Caricature de Glon parue dans "Satire-Hebdo"
+ Le trait élégant et minimaliste de feu Saul Steinberg, dessinateur de presse et illustrateur américain ("New-Yorker") a fait des émules de ce côté-ci de l'Atlantique ; le site américain "Artsy" nous informe de la mise en ligne d'une nouvelle page web dédiée à cet artiste, où l'on peut admirer notamment un peu plus d'une trentaine de ses dessins.
"Six Terroristes", dessin colorié par Saul Steinberg, 1971.

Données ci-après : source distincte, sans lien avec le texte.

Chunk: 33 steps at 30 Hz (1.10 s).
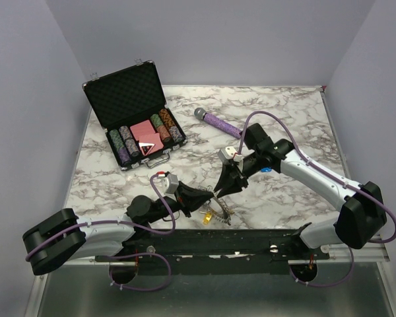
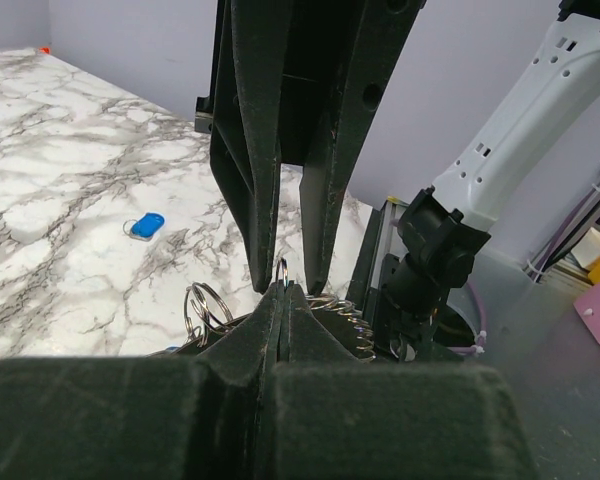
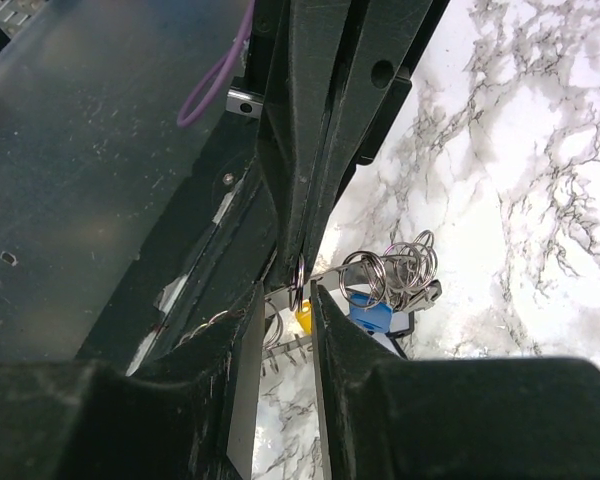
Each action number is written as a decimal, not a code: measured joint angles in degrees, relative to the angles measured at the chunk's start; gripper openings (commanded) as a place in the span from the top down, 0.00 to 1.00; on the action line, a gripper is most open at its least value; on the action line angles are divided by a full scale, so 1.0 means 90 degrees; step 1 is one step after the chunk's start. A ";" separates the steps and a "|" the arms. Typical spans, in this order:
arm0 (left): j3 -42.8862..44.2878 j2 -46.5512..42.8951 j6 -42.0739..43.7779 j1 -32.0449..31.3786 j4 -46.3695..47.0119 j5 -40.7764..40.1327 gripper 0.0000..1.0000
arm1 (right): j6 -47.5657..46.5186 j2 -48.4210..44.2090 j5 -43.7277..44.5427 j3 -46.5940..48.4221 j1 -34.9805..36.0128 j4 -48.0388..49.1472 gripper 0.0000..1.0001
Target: Put the keys on the keyring
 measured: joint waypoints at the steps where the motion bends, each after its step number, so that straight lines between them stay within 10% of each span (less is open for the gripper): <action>1: 0.0000 0.0000 0.0000 0.0000 0.0000 0.0000 1.00 | 0.0005 0.0002 0.0000 -0.0012 0.0000 0.0019 0.68; 33: 0.0000 0.0000 0.0005 0.0000 0.0010 0.0010 1.00 | 0.0282 0.0049 0.0005 -0.0134 0.0000 0.0238 0.99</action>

Petit intermède publicitaire pour annoncer la sortie du journal satirique "Zélium" n°7, "spécial gauche". Pour la première fois "Zélium" publie un dessin de l'Enigmatique LB (p.6), fidèle contributeur de "Zébra", qui publie chaque semaine depuis plus d'un an ses caricatures.
Evincés petit à petit de la grosse presse, ou contraints par des rédac' chef frileux à un humour de plus en plus plat, les caricaturistes se regroupent parfois pour publier leurs propres journaux, tel "Zélium", produit par la petite association "Jack is on the Road". On peut se procurer ce n°7 (février-mars 2016) via le site de "Zélium".
- A noter que GAB, dont "Zébra" publie aussi les dessins de presse depuis peu, fait partie de la belle brochette de dessinateurs de presse "employés" par Zélium.